Data items:
-------

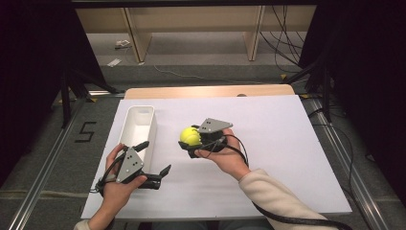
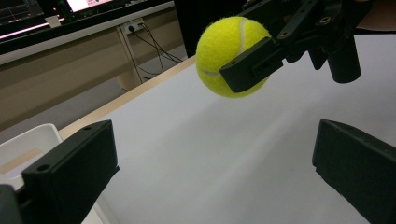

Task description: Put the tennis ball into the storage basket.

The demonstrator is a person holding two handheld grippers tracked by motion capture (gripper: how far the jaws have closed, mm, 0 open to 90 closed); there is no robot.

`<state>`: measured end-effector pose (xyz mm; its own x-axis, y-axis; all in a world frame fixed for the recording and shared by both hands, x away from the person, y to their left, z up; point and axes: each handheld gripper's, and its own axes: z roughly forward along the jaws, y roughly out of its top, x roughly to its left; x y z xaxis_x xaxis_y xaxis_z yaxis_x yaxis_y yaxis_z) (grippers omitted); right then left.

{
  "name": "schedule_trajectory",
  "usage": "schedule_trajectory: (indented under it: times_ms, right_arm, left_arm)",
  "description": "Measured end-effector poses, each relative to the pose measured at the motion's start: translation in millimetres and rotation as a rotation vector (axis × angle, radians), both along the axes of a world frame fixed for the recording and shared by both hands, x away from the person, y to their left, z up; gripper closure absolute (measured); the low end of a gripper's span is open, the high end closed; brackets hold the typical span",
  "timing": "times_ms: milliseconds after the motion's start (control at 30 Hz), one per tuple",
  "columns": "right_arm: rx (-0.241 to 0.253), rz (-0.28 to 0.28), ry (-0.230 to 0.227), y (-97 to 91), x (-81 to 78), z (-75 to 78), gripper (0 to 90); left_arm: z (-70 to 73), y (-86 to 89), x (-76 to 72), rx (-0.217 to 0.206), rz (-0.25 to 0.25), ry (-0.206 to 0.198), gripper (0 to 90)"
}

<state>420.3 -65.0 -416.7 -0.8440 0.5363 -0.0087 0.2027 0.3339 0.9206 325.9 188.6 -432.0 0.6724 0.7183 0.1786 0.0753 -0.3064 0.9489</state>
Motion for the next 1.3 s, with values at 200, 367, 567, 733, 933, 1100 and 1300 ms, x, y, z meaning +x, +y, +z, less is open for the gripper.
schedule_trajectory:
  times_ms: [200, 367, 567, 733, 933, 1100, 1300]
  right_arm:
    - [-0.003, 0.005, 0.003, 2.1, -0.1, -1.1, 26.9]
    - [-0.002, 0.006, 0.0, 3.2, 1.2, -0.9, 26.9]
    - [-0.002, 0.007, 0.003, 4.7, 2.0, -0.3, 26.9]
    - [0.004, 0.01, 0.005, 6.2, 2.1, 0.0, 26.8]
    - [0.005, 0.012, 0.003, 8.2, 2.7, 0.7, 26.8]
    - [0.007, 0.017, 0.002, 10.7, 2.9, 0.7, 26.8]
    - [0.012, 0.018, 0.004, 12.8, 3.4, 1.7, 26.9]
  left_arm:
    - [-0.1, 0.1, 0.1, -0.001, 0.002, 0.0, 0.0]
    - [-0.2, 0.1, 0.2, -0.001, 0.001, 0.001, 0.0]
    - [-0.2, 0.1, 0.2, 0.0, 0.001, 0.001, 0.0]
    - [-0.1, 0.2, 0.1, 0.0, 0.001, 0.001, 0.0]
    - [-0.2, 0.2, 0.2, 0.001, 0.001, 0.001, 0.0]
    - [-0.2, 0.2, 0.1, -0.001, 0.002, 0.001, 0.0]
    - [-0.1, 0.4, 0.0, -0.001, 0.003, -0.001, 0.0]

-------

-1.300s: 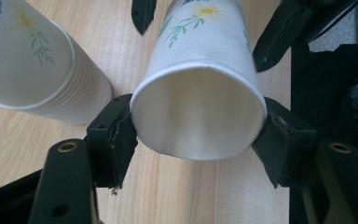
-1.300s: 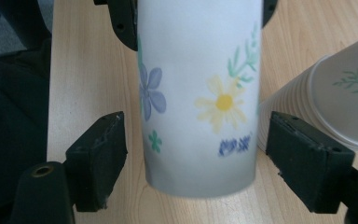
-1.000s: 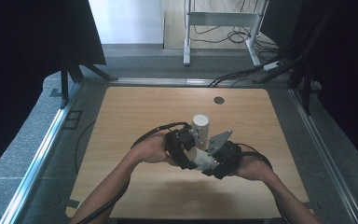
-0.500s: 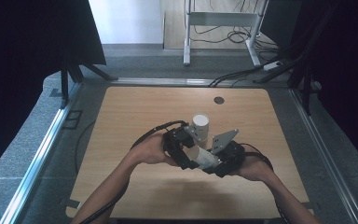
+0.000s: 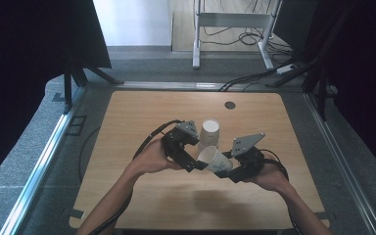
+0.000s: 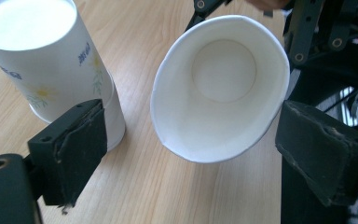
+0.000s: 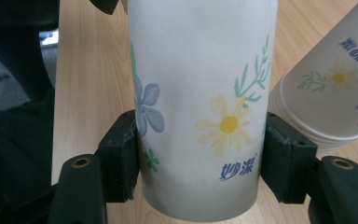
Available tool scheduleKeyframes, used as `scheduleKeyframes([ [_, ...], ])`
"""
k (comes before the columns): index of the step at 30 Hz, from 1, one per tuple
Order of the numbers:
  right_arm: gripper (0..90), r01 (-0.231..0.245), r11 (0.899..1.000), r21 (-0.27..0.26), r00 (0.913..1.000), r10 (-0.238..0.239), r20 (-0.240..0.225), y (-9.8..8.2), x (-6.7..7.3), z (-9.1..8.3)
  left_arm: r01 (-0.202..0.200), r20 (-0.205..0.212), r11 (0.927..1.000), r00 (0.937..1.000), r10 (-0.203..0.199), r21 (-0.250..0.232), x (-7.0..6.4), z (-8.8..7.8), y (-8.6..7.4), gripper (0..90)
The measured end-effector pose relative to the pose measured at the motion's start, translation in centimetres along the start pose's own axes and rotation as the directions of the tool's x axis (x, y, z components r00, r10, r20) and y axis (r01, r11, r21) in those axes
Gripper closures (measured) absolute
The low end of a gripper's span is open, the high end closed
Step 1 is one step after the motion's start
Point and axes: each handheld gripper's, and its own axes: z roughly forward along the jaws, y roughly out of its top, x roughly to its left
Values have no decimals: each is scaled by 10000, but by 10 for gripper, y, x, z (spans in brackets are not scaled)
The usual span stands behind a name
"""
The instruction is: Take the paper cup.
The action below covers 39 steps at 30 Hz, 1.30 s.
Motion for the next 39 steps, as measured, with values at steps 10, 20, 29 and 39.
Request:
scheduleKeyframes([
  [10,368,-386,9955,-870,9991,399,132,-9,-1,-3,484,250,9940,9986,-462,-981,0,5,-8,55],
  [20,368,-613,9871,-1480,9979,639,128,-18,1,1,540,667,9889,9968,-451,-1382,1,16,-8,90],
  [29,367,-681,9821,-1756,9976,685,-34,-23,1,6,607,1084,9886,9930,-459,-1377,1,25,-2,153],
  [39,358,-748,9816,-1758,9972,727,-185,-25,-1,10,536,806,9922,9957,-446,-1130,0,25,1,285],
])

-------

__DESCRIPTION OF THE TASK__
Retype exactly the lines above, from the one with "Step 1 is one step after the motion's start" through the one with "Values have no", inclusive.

__ANSWER AREA__
Step 1 is one step after the motion's start
Point and axes: each handheld gripper's, and its own axes: z roughly forward along the jaws, y roughly out of its top, x roughly to its left
Values have no decimals: each is scaled by 10000, but by 10 for gripper, y, x, z (spans in brackets are not scaled)

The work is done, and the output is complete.